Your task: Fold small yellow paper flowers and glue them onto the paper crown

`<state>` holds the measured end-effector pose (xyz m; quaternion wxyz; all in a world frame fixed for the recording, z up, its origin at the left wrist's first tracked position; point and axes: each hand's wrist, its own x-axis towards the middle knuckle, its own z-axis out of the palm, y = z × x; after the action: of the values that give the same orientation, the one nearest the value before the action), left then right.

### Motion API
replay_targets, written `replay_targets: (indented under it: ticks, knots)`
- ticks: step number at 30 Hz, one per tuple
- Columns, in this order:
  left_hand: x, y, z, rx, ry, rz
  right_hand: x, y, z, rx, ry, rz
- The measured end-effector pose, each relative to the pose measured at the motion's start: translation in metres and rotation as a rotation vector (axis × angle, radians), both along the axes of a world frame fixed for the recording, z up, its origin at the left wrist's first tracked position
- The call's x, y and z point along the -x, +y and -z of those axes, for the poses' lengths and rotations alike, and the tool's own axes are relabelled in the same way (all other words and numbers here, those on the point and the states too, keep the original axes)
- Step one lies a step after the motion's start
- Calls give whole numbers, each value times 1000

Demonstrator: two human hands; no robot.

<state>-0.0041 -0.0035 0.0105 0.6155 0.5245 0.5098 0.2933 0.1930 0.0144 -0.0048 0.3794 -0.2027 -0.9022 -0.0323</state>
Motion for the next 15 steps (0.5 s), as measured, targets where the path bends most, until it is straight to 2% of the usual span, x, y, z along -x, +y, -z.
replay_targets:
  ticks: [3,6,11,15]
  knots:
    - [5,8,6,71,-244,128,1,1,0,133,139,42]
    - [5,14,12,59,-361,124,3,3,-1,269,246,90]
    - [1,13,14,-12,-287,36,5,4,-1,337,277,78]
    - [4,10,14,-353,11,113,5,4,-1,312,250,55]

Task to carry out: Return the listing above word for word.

Solution:
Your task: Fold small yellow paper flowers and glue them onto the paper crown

`<state>` holds the measured end-effector pose (xyz m; quaternion wxyz; all in a world frame fixed for the recording, z up, its origin at the left wrist's first tracked position; point and axes: each hand's wrist, its own x-axis towards the middle knuckle, its own z-axis out of the palm, y = z × x; after the action: of the values that give the same orientation, the one nearest the value before the action), left then right.

### Motion API
replay_targets, written `replay_targets: (indented under it: ticks, knots)`
- ticks: step number at 30 Hz, one per tuple
- Columns, in this order:
  left_hand: x, y, z, rx, ry, rz
  right_hand: x, y, z, rx, ry, rz
- The measured end-effector pose, each relative to the pose measured at the motion's start: translation in metres and rotation as a rotation vector (axis × angle, radians), both along the axes of a world frame fixed for the recording, z up, its origin at the left wrist's first tracked position
- The call's x, y and z point along the -x, +y and -z of those axes, for the poses' lengths and rotations alike, and the tool's own axes are relabelled in the same way (all other words and numbers here, those on the point and the states too, keep the original axes)
- Step one lies a step after the motion's start
- Calls give whole numbers, each value times 1000

Demonstrator: two human hands; no robot.

<state>-0.0041 -0.0035 0.0105 0.6155 0.5245 0.5098 0.2933 0.1930 0.0144 -0.0048 0.3794 -0.2027 -0.9022 -0.0323</state>
Motion for the next 15 steps (0.5 s), as measured, targets where the path bends most, until it is straight to 2% of the usual span, x, y, z along -x, +y, -z.
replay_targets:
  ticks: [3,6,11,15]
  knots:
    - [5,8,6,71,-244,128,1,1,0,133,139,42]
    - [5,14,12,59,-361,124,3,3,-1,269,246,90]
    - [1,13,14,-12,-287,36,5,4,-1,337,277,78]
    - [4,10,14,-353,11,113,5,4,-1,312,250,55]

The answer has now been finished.